厚生労働省は、以下の①②に該当した場合には「不可抗力による休業」に該当するとしています。


①原因が事業の外部により発生したもの

営業を自粛するよう協力依頼や要請などを受けた場合これにあたる。


②事業者が通常の最大限の注意を尽くしてもなお避けることができない事態によるもの

使用者として休業を回避するための具体的努力を最大限尽くしていることが必要。例えば、自宅勤務などの方法により労働者を業務に従事させることが可能な場合において、これを十分に検討しているか、労働者に他に就かせることができる業務があるにもかかわらず休業させていないか、など。


ネイルサロン、まつげエクステンションサロン、エステサロンなどの美容サロンの場合、多くの都道府県では休止要請の対象となっていますので、①の要件は満たすことが多いと考えます。また、ネイリスト、アイリスト、エステティシャンは直接お客様に施術を行うのが主な業務であり、テレワークは不可能な場合が多く、②の要件も満たすことが多いと思われます。ただし、一定以上の規模の会社などでテレワークで対応作業な事務作業がある場合などは、②を満たさないと解釈される可能性もありますので、ご留意ください。


以上からすると、美容サロンが休止要請に応じて休業をする場合には、法律上休業手当の

支払義務は生じないケースが多いとわれます。ただし、スタッフの生活を守るために、休業補償を支給した上で、雇用調整助成金の受給をすることが望ましいことはいうまでもありません。
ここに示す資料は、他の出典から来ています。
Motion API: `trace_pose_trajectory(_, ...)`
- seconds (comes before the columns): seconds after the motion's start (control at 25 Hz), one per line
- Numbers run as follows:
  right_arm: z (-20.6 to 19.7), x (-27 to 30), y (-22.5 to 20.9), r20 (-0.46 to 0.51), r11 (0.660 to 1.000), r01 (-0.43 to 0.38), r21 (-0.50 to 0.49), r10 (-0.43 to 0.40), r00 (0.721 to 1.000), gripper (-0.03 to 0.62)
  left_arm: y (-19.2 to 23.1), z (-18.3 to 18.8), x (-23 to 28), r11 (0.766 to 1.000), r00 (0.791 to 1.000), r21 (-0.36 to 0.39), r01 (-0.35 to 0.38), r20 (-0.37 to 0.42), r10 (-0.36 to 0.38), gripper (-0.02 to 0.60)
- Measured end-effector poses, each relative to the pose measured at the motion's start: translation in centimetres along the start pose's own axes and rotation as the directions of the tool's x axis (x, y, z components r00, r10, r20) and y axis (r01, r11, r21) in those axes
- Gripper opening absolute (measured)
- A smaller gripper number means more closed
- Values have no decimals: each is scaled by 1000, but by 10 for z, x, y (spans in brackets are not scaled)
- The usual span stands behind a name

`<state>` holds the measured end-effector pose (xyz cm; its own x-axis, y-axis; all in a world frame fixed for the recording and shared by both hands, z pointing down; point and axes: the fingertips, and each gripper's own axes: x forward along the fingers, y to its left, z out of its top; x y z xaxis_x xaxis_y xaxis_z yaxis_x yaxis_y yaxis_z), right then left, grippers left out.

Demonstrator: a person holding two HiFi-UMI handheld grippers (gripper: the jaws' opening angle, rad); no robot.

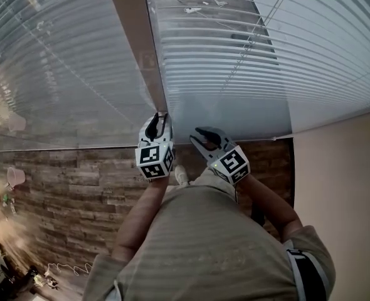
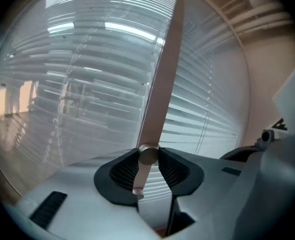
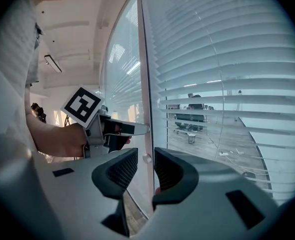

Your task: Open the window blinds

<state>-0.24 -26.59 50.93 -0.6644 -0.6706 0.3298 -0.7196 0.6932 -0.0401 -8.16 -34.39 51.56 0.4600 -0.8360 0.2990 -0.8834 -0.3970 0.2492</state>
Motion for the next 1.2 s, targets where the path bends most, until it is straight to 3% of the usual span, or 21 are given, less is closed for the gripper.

雇用調整助成金の受給にも一定の要件がありますが、美容サロンの場合、多くの都道府県では休止要請の対象となっていますので(正確には各都道府県のHPでご確認ください)、①100%の休業手当を支払い、②上限額8,830円以上の休業手当を支払っている場合、従業員に対して支払った休業手当の満額が雇用調整助成金として支給されます。